Instructions to follow: Which lines hold the word "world"? Copy each of them from the material.
============
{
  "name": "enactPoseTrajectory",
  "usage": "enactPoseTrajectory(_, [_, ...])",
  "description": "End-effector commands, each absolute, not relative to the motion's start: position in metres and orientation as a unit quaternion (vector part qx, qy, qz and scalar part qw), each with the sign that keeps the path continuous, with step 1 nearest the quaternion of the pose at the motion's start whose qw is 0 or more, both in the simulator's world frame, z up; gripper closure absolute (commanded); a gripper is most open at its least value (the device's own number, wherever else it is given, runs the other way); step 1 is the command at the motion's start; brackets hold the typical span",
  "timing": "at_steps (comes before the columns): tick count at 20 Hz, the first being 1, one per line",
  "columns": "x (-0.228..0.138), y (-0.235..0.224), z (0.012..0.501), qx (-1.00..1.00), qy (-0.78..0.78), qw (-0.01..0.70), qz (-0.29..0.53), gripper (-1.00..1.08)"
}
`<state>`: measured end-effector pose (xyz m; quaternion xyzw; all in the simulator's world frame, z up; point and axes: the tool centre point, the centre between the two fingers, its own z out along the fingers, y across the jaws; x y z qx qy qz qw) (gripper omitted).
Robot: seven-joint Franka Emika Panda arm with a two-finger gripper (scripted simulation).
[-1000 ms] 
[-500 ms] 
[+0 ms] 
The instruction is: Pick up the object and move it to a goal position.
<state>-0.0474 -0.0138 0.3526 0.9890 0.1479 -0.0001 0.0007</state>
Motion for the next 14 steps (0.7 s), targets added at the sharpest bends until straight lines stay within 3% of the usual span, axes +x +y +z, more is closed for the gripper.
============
Result of the task:
  "description": "End-effector commands, each absolute, not relative to the motion's start: position in metres and orientation as a unit quaternion (vector part qx, qy, qz and scalar part qw), each with the sign that keeps the path continuous, with step 1 nearest the quaternion of the pose at the motion's start whose qw is 0 or more, both in the simulator's world frame, z up; gripper closure absolute (commanded); a gripper is most open at its least value (the device's own number, wherever else it is given, runs the other way); step 1 is the command at the motion's start; brackets hold the typical span",
`<state>`: measured end-effector pose (xyz m; quaternion xyzw; all in the simulator's world frame, z up; point and axes: the tool centre point, the centre between the two fingers, its own z out along the fingers, y across the jaws; x y z qx qy qz qw) (gripper omitted).

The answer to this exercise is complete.